No âmbito de litígios transnacionais, a situação ganha ainda mais complexidade com a proliferação de medidas chamadas “antiprocessuais”, adotadas em jurisdições estrangeiras. Entre elas, a anti-suit injunction (ASI), que determina que uma das partes não inicie ou suspenda uma ação em outro país; a anti-anti-suit injunction (AASI), voltada a neutralizar uma ASI; a anti-enforcement injunction (AEI), que impede os efeitos de uma medida antiprocessual; e a anti-interference injunction (AII), voltada a proteger processos específicos de interferências externas.

“Qualquer tecnologia de celular hoje envolve milhares de patentes.

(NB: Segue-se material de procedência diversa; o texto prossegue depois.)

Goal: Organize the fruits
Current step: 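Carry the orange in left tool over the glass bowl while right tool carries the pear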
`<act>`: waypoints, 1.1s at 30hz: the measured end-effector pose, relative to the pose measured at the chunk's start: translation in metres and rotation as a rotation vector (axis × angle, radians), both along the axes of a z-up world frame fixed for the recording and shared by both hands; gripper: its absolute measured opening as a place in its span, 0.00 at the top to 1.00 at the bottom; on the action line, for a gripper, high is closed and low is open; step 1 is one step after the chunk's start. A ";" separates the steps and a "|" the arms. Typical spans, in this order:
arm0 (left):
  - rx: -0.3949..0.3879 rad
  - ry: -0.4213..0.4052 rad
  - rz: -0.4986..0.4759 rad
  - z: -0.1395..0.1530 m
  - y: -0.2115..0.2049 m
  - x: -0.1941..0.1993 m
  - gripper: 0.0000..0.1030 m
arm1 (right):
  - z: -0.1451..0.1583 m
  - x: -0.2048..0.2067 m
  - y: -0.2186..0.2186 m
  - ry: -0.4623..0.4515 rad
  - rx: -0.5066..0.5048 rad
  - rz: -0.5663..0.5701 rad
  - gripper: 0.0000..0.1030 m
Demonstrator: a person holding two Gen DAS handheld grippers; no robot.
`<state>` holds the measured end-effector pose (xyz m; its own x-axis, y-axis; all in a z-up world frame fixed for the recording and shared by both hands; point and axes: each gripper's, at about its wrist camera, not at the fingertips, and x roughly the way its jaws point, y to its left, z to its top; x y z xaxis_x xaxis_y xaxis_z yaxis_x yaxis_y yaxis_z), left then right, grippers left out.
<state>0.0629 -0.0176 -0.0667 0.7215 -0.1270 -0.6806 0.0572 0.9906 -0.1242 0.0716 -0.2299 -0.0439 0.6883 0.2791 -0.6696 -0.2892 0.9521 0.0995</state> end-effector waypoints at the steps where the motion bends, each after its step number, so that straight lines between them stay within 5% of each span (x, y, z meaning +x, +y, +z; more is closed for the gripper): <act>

Não se trata de licenciar uma única patente, mas de negociar a totalidade delas. E as medidas antiprocessuais acabam gerando escaladas, verdadeiras guerras, com litígios intermináveis que comprometem a confiabilidade do sistema judiciário e criam insegurança”, afirmou a magistrada brasileira.

A professora da PUC-Rio lembra ainda que esses instrumentos são comuns em países de tradição common law – como Estados Unidos e Inglaterra – mas não possuem previsão no ordenamento brasileiro.

“Na prática, eles criam assimetrias que fragilizam a autonomia jurisdicional nacional”, explica, defendendo que a cooperação internacional é indispensável e que o caminho para resoluções passa, necessariamente, por soluções multilaterais que assegurem a preservação da soberania sem abrir mão da cooperação. “Seria fundamental que os países avançassem na negociação de uma convenção internacional ou mesmo de uma lei-modelo, para que tivéssemos parâmetros comuns. Sou partidária de uma solução construída nesse plano internacional”, conclui.